____ DATA SECTION

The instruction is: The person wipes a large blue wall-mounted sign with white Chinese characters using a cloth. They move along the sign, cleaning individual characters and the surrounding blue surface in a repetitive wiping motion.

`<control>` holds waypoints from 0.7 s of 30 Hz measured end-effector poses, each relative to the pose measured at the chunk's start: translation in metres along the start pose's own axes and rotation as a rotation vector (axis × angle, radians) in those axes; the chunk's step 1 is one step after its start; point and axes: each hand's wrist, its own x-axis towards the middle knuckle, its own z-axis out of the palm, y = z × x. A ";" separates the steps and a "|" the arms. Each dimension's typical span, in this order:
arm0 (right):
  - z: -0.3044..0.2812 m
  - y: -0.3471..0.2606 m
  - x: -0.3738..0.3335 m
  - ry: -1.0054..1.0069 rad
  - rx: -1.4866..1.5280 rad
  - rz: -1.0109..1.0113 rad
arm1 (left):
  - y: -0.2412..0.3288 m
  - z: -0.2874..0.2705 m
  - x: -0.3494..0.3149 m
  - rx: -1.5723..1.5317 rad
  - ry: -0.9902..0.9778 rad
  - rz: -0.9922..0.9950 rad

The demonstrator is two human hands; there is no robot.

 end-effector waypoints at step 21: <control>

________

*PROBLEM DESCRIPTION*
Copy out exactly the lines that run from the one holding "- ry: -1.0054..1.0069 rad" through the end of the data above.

*WRITTEN RESPONSE*
  - ry: -1.0054..1.0069 rad
  - rx: -1.4866..1.5280 rad
  - rz: -1.0109..1.0113 rad
arm1 (left):
  - y: -0.2412..0.3288 m
  - z: -0.2874..0.2705 m
  - x: -0.3494..0.3149 m
  - rx: -1.5723..1.5317 rad
  - ry: -0.9902..0.9778 rad
  - rz: -0.9922..0.9950 rad

The demonstrator is two human hands; there is no robot.

 end-effector waypoints at step 21: <control>

The answer is finished.